[Collected data]
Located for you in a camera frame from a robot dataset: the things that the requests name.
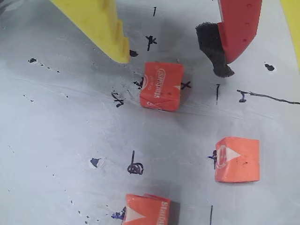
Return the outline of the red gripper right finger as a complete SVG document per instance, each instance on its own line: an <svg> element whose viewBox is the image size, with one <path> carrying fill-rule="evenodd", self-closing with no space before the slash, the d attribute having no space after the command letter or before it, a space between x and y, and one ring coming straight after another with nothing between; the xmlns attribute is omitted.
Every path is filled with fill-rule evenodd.
<svg viewBox="0 0 300 225"><path fill-rule="evenodd" d="M228 66L250 45L256 36L261 0L219 0L221 22L204 22L196 29L200 50L213 65L216 76L234 75Z"/></svg>

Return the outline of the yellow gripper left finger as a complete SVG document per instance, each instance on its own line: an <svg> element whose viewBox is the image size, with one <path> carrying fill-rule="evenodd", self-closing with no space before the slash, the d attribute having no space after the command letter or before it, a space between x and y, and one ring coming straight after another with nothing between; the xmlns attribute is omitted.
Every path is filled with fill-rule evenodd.
<svg viewBox="0 0 300 225"><path fill-rule="evenodd" d="M124 36L114 0L52 0L101 51L120 64L129 63L129 39Z"/></svg>

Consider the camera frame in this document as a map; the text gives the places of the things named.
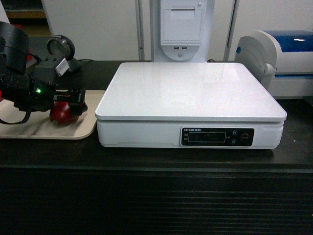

• [What is expected]: The lines holding the word "camera" are the answer. Find them in the entries and copy them.

• [Your solution]:
Located for you in a camera frame from a robot dataset: the things that the requests name.
Consider the camera frame in this document as a map; the text gives the places of the things named.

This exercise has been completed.